On appeal, defendant contends that the District Court erred in admitting evidence of his personal use of marijuana and questioning him about his brother’s alleged cocaine trafficking. Defendant also contends that his sentence should have been reduced because he was a minor participant in the conspiracy. We will affirm.
In the course of a controlled buy, the defendant delivered a brown bag containing heroin to Kofi Asamoah who sold it to a confidential informant. Asamoah was arrested and agreed to cooperate. He telephoned the defendant and arranged a meeting. When the defendant arrived at the appointed location, he was arrested. After being given Miranda warnings, defendant confessed to the officers that he knew the brown bag he had previously delivered to Asamoah contained 300 grams of heroin.
During the trial, the defendant was questioned on cross-examination about whether Asamoah was the type of person who would smoke pot. After admitting that he was such an individual, the prosecutor asked defendant if he smoked pot. The defendant answered, “No.” Defense counsel objected, and after a sidebar conference, the prosecutor resumed questioning on that topic. Defendant again denied smoking pot with Asamoah and continued that he “would not lie” and that he was a member of the New Hope Baptist Church.
In another instance, the prosecutor questioned the defendant about his brother who lives in Trinidad. The questioning was whether the brother dealt cocaine or other drugs and whether he had ever sent a package of cocaine to Miami. The prosecutor concluded with, “Did you ever tell anyone that your brother ... is a drug dealer?” The defendant denied this series of questions as well. On rebuttal, the defendant’s employer said that the defendant had mentioned that his brother sent drugs to Miami.
During his charge to the jury, the trial judge stated that evidence of the brother’s conduct was only for the limited purpose of determining the defendant’s credibility. Similarly, he charged that the evidence of pot-smoking was for credibility determinations and also for whether the defendant acted knowingly, intentionally, and not because of mistake, accident or some innocent reason. The judge also admonished the jury that it should not consider this evidence as proof that the defendant had a criminal personality or bad character.
We review a district court’s ruling on admissibility of evidence on an abuse of discretion standard. See Quinn v. Consol. Freightways Corp. of Delaware, 283 F.3d 572, 576 (3d Cir.2002). The parties have posed the question whether the challenged evidence was governed by Federal Rule of Evidence 404 or 608. See United States v. Davis, 183 F.3d 231, 256-57 (3d Cir.1999) (discussing the interplay between Rule 404 and 608 with respect to evidence of other crimes or wrongs).
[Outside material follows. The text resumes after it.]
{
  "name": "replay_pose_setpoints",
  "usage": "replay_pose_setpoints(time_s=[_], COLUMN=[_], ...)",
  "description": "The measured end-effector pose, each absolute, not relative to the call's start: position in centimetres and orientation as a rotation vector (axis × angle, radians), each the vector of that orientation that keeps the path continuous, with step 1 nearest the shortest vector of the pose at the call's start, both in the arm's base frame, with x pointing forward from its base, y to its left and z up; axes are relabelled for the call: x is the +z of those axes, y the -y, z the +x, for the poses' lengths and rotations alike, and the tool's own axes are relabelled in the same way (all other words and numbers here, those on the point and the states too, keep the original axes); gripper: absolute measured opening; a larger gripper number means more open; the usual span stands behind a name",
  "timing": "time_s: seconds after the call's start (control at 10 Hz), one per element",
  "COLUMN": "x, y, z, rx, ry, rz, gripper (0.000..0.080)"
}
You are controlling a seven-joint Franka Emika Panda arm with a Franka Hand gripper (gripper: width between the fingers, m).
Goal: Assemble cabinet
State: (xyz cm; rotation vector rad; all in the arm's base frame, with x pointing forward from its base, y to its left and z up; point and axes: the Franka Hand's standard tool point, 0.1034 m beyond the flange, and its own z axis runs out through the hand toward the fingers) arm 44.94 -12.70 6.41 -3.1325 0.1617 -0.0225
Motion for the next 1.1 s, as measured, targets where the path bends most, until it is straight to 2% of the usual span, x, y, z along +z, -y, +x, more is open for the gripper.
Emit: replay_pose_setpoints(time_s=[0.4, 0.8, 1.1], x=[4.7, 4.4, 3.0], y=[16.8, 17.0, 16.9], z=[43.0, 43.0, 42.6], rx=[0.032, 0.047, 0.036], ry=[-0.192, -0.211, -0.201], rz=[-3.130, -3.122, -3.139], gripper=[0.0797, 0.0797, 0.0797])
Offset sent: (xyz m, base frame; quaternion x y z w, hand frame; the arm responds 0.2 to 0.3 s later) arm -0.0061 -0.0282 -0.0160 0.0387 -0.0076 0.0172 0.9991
We must confess some doubt that the evidence here is properly within the proper scope of either Rule, and may be be*601yond the ruling in United States v. Boone, 279 F.3d 163 (3d Cir.2002). Nevertheless, we find it unproductive to discuss these issues because we are persuaded that the admission of the evidence was harmless error.
In this day and age, the fact that a person smoked marijuana in circumstances as those described in this case is highly unlikely to influence a jury’s verdict. The government’s inquiry into the defendant’s brother’s alleged activities is less defensible. Nevertheless, the admission of this evidence under the limiting instruction given by the trial judge was unlikely to have changed the outcome of the case given the defendant’s confession to the police on two separate occasions some hours apart. However, our ruling in no way should be seen as approval of the overzealous actions of the government’s trial attorney in presenting the questionable testimony here.
We also find no merit to the contention of the District Court’s factual finding that the defendant was not a minor participant.
Accordingly, the judgment of the District Court will be affirmed.